▶ _TASK STATEMENT_: Return only the number of lines in the data below where the word "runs" appears.

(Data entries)
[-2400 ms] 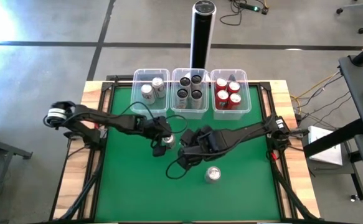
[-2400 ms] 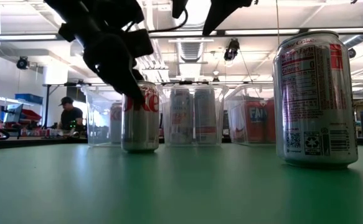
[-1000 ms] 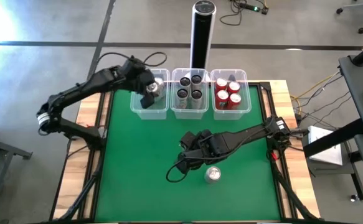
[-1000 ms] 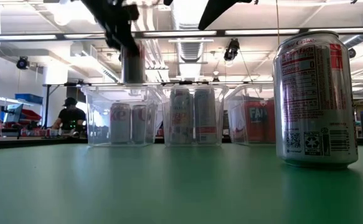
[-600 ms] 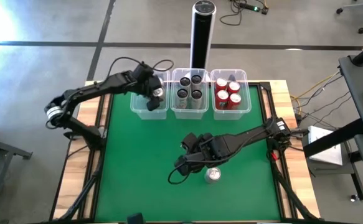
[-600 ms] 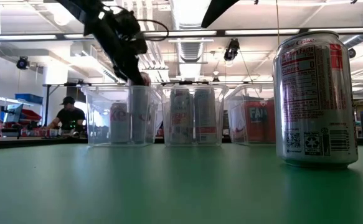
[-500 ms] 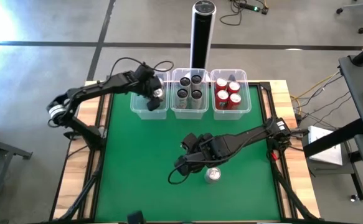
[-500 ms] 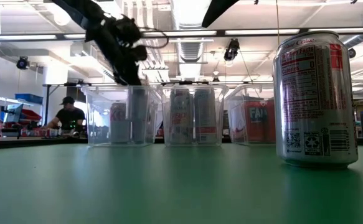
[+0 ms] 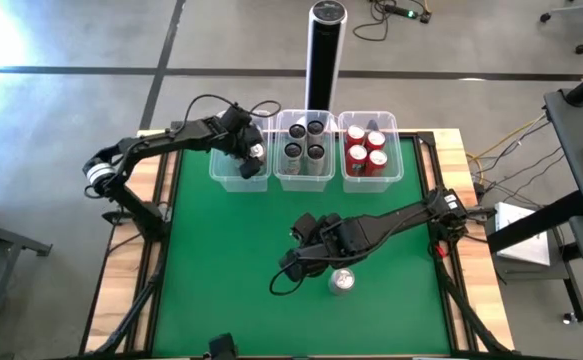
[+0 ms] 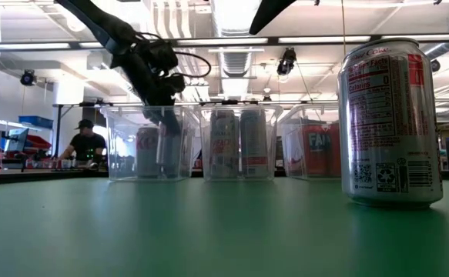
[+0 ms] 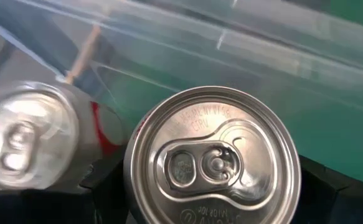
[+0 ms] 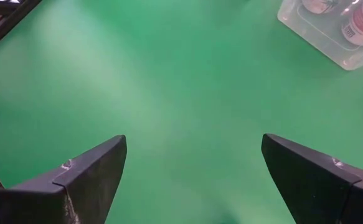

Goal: Sort soda cans
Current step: Put the silver soda can into the left transparent bin

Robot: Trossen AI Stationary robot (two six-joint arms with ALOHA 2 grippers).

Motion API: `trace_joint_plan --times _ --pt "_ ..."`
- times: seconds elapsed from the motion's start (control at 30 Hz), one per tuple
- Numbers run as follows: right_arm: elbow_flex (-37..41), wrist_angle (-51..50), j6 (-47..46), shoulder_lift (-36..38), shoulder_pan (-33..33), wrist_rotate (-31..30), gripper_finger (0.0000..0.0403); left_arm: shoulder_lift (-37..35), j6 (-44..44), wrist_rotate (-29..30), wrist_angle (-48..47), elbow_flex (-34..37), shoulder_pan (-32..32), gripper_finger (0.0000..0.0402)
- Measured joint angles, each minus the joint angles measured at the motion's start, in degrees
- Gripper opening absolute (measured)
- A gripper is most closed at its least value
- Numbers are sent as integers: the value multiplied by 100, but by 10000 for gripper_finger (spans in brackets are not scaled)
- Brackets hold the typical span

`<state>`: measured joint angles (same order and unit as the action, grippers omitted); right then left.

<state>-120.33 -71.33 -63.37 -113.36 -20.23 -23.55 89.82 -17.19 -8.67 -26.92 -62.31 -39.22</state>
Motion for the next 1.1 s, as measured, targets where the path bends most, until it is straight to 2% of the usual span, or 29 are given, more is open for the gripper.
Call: trace_joint_plan --times 0.53,0.83,1.1 --pt "0 -55 32 0 2 0 368 145 149 -58 118 10 -9 289" --pt "0 -48 32 0 2 0 368 143 124 -28 118 10 -5 363" --pt "0 -44 7 0 2 0 368 107 127 2 98 10 -4 363"
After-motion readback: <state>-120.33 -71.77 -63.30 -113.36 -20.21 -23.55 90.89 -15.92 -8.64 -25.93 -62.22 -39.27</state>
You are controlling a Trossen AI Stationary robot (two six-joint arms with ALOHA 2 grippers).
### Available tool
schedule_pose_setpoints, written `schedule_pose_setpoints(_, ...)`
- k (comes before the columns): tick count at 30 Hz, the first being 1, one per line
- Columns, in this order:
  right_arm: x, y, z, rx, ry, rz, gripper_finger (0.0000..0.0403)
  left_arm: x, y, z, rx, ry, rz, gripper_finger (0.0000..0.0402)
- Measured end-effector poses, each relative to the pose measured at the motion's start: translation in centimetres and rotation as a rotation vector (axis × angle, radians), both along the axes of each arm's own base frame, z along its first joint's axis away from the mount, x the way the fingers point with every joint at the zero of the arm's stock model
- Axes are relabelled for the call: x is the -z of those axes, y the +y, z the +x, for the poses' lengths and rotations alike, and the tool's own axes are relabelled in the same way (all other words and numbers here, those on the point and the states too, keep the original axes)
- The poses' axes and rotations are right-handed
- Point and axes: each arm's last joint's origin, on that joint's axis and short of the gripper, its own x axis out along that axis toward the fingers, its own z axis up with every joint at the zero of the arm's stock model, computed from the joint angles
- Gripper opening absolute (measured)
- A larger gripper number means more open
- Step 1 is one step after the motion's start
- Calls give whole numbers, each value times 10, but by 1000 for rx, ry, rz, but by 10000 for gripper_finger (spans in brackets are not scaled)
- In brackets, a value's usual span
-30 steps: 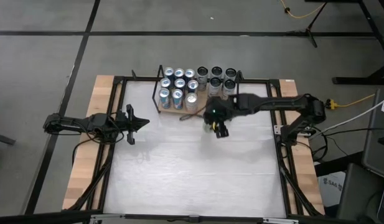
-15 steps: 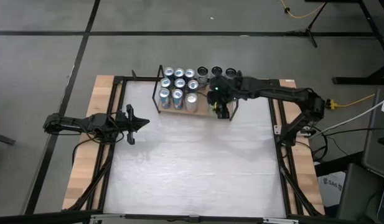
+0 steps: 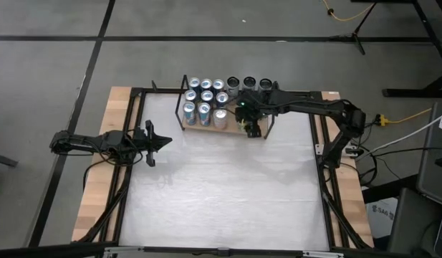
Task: Place canned beverage on shelf
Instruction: Put the green soda can on the shelf
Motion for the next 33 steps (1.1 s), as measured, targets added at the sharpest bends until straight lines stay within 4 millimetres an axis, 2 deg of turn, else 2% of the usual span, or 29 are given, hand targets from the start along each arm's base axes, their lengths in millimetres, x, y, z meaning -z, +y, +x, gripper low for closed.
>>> schedule_pose_setpoints(33,2,-1,1,10,6,-14,308,0,0,0,0,0,0,0)
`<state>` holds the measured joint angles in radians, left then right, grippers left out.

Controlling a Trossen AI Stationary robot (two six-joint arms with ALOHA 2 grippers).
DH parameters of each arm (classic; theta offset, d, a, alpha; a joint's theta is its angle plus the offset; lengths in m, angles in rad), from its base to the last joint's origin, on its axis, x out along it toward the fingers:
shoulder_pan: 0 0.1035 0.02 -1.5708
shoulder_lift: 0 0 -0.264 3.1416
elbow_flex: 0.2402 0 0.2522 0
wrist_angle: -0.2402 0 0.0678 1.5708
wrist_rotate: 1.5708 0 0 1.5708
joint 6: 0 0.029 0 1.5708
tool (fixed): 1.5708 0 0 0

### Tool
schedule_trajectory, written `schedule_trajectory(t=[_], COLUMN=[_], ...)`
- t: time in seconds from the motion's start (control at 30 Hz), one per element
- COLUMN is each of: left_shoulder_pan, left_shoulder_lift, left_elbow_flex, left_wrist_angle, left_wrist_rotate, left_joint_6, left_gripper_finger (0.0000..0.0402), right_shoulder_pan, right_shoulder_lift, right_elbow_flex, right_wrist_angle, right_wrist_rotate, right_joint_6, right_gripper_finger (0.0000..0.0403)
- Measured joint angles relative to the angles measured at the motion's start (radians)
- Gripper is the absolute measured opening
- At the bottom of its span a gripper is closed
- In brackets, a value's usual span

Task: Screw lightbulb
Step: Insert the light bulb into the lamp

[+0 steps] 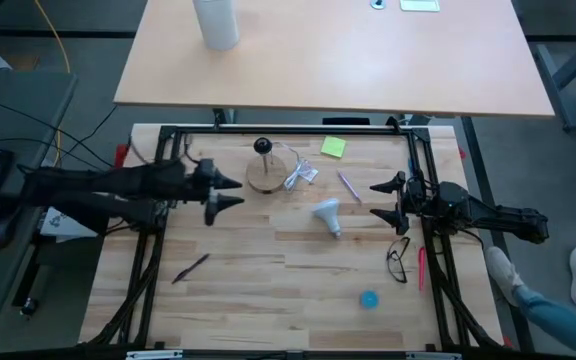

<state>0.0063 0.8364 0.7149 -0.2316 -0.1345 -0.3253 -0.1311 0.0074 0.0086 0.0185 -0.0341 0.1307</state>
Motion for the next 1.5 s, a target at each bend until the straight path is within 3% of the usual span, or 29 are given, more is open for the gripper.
schedule_trajectory(t=[0.43, 0.77, 1.03, 1.2, 1.5], left_shoulder_pan=[0.0, 0.165, 0.323, 0.353, 0.354], left_shoulder_lift=[0.255, 0.573, 0.778, 0.895, 0.98], left_elbow_flex=[0.0, -0.164, -0.191, -0.193, -0.171], left_wrist_angle=[-0.022, 0.464, 0.794, 0.915, 1.04], left_wrist_rotate=[-0.295, -0.246, -0.22, -0.183, -0.248], left_joint_6=[-0.306, -0.205, 0.006, 0.037, 0.024], left_gripper_finger=[0.0246, 0.0246, 0.0246, 0.0246, 0.023], right_shoulder_pan=[0.0, 0.0, 0.0, 0.0, 0.0], right_shoulder_lift=[0.0, 0.0, 0.0, 0.0, 0.0], right_elbow_flex=[0.0, 0.0, 0.0, 0.0, 0.0], right_wrist_angle=[0.0, 0.0, 0.0, 0.0, 0.0], right_wrist_rotate=[0.0, 0.0, 0.0, 0.0, 0.0], right_joint_6=[0.0, 0.0, 0.0, 0.0, 0.0], right_gripper_finger=[0.035, 0.035, 0.035, 0.035, 0.035])
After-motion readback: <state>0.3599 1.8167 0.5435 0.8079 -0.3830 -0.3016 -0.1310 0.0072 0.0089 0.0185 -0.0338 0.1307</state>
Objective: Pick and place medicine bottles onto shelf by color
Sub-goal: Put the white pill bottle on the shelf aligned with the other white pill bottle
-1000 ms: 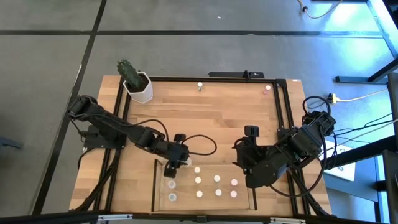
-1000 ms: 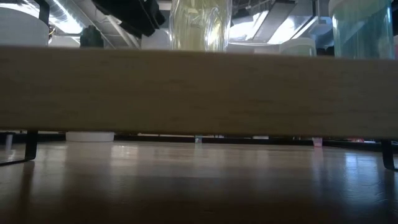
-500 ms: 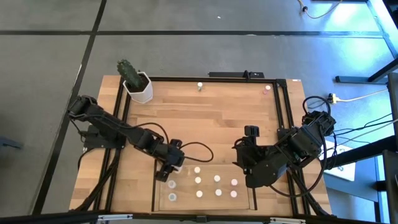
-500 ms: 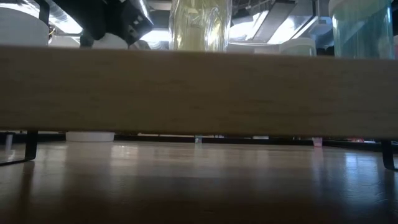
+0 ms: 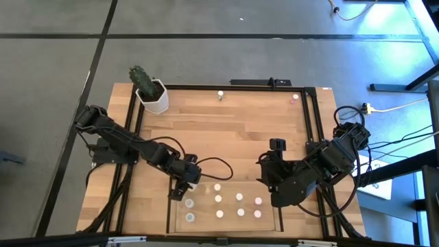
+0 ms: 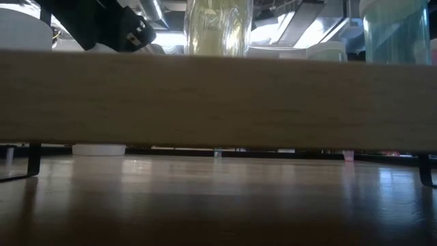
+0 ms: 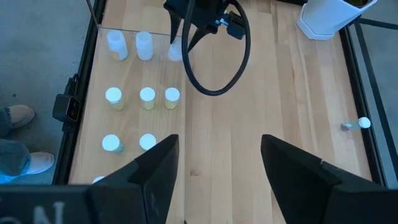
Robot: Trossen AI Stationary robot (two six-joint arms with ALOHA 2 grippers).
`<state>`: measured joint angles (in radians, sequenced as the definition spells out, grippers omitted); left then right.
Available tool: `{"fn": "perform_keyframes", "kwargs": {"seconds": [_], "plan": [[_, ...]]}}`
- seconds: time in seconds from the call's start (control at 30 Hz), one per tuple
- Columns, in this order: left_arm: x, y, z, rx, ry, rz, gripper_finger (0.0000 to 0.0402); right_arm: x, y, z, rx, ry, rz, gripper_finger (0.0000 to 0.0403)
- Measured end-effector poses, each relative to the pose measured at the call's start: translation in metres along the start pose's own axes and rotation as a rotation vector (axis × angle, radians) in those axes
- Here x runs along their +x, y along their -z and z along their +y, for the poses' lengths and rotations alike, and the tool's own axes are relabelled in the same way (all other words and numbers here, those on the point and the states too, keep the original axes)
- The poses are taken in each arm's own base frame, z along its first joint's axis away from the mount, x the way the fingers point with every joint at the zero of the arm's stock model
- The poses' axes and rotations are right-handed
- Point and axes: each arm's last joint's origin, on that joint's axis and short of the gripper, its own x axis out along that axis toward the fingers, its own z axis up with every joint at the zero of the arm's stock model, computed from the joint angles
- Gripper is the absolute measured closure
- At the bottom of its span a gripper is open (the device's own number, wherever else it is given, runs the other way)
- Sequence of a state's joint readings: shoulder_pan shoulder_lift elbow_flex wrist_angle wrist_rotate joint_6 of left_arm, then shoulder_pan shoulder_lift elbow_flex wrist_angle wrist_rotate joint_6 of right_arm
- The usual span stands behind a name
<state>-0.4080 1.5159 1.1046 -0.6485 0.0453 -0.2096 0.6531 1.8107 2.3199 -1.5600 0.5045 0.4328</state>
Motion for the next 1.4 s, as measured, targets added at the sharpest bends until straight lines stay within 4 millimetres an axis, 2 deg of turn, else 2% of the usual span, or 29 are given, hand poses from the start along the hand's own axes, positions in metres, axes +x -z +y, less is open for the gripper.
{"fn": "perform_keyframes", "kwargs": {"seconds": [1.4], "plan": [[-0.0001, -0.0008, 0.0012, -0.025, -0.029, -0.012, 0.0280, 0.0000, 0.0000, 0.0001, 0.004, -0.004, 0.001, 0.0173]]}}
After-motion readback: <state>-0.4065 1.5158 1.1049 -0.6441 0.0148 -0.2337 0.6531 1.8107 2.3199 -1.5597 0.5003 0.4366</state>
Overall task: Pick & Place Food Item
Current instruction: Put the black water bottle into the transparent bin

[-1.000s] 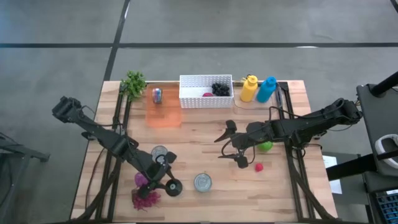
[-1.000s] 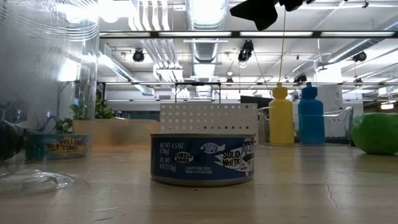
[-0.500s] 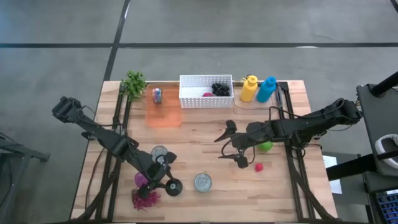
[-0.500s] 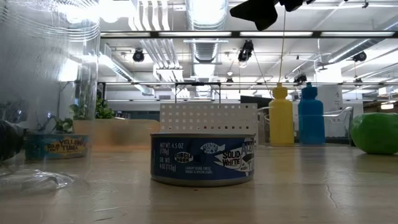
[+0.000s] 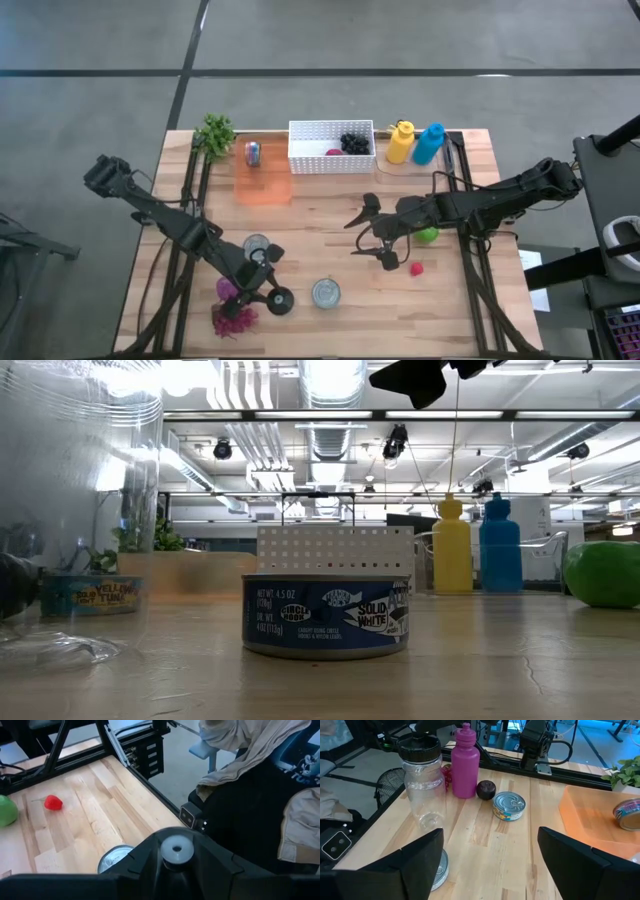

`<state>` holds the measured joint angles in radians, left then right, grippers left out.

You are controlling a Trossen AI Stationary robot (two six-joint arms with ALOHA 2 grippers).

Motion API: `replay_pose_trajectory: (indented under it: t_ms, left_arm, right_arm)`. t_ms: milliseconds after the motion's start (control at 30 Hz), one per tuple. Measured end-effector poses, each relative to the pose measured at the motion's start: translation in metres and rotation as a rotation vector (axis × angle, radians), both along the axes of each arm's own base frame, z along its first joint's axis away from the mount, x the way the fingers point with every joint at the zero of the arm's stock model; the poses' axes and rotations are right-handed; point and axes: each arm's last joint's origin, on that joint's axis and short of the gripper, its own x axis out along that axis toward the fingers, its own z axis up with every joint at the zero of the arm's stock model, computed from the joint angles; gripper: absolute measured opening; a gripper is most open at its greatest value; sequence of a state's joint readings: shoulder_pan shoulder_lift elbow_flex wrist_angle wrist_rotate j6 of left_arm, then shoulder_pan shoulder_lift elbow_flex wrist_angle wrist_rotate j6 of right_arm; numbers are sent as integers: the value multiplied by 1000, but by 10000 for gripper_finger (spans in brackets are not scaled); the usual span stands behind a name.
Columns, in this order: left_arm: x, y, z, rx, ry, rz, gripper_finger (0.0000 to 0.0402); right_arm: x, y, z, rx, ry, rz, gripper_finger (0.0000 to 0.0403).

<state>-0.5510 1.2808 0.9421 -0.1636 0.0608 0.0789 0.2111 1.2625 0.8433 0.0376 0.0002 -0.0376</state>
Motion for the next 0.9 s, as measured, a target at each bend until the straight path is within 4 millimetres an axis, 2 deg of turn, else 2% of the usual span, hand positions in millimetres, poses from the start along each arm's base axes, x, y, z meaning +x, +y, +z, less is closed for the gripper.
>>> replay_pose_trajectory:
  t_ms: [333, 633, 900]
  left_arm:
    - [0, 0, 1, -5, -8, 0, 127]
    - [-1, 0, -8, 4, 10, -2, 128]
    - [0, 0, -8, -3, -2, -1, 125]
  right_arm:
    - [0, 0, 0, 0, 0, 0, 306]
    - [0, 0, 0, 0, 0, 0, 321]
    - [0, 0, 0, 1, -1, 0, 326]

▶ _SOLVED EXERCISE_: 2